DATA EXCERPTS:
↓↓↓

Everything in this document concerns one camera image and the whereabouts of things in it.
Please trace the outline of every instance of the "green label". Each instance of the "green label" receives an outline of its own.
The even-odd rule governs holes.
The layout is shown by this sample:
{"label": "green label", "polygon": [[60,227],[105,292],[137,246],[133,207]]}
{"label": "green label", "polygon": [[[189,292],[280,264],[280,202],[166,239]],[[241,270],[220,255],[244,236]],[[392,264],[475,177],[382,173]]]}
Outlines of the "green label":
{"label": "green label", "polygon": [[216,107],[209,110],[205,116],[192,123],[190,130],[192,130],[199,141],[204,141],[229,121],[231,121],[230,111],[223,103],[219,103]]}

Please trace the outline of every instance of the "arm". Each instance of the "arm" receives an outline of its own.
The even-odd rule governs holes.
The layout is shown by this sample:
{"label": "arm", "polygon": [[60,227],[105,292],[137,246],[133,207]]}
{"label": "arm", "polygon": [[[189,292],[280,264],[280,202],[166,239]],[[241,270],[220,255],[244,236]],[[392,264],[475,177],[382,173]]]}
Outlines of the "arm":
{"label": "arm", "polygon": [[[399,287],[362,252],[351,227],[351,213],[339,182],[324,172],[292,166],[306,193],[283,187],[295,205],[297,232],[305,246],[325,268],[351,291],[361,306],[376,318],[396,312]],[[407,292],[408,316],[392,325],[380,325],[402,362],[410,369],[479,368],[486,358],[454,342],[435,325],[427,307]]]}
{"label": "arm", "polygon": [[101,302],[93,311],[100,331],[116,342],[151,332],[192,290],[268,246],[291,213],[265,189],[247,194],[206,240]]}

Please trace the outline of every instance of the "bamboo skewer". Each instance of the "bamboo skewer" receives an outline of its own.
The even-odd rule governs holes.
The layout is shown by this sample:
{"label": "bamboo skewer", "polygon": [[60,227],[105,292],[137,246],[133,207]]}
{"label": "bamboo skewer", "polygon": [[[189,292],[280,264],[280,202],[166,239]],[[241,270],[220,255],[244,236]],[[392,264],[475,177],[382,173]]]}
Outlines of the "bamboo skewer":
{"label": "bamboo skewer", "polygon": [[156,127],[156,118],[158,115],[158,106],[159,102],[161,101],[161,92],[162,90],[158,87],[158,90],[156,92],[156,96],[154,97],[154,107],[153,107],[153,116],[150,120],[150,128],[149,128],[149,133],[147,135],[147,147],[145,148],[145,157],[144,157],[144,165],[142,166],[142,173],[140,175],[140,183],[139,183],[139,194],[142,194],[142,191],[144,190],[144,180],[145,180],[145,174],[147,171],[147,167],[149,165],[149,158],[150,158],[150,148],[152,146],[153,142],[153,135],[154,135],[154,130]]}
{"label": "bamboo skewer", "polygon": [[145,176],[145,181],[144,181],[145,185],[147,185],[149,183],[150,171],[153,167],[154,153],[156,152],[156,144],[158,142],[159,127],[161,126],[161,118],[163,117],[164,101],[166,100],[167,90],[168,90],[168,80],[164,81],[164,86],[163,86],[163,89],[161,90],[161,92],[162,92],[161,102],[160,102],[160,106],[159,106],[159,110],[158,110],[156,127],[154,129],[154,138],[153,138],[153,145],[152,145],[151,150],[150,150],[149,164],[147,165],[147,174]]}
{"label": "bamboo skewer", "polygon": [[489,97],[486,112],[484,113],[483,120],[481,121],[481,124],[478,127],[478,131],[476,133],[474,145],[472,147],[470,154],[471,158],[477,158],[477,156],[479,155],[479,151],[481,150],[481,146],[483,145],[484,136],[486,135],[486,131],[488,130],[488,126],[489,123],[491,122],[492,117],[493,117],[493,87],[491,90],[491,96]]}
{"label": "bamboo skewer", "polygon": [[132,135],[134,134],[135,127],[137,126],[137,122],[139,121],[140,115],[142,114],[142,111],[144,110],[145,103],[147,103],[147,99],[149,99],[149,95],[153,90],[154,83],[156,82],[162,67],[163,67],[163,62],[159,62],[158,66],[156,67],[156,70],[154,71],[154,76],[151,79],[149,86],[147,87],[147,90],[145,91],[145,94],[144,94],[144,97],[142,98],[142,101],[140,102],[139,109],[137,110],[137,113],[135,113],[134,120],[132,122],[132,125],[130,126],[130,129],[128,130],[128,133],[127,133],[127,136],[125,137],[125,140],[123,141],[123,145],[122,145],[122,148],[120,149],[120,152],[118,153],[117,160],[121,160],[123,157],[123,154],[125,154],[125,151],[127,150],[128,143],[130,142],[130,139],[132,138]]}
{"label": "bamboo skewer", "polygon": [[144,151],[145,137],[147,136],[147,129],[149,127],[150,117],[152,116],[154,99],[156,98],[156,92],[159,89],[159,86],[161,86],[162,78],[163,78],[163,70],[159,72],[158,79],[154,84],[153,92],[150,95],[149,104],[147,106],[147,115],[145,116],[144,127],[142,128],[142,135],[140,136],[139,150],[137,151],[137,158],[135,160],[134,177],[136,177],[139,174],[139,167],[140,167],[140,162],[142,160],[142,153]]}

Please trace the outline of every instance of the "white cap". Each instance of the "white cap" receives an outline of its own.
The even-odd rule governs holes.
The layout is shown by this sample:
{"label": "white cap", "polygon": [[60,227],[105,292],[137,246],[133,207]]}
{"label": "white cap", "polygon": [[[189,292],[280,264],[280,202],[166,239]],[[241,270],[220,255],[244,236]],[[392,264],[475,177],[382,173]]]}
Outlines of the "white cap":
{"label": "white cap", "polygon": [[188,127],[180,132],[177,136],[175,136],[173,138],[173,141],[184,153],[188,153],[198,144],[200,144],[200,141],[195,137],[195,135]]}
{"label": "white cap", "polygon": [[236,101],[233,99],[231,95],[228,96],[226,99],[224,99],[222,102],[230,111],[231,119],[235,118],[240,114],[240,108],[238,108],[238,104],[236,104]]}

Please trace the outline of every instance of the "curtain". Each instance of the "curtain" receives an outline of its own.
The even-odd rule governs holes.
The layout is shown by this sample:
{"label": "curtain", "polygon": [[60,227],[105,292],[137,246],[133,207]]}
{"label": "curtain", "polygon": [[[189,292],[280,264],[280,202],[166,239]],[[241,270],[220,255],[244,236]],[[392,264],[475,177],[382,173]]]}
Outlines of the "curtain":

↑↑↑

ABOUT THIS EXERCISE:
Show every line of the listing containing the string "instance" by copying it.

RESULT OF THE EXERCISE:
Please trace the outline of every instance of the "green label". Each instance of the "green label" receives an outline of its own.
Please trace the outline of every instance of the "arm". Each instance of the "arm" receives an outline of its own.
Please trace the outline of every instance of the "bamboo skewer". Each instance of the "bamboo skewer" receives an outline of its own.
Please trace the outline of every instance of the "white cap". Each instance of the "white cap" receives an outline of its own.
Please trace the outline of every instance of the "curtain". Each instance of the "curtain" receives an outline of its own.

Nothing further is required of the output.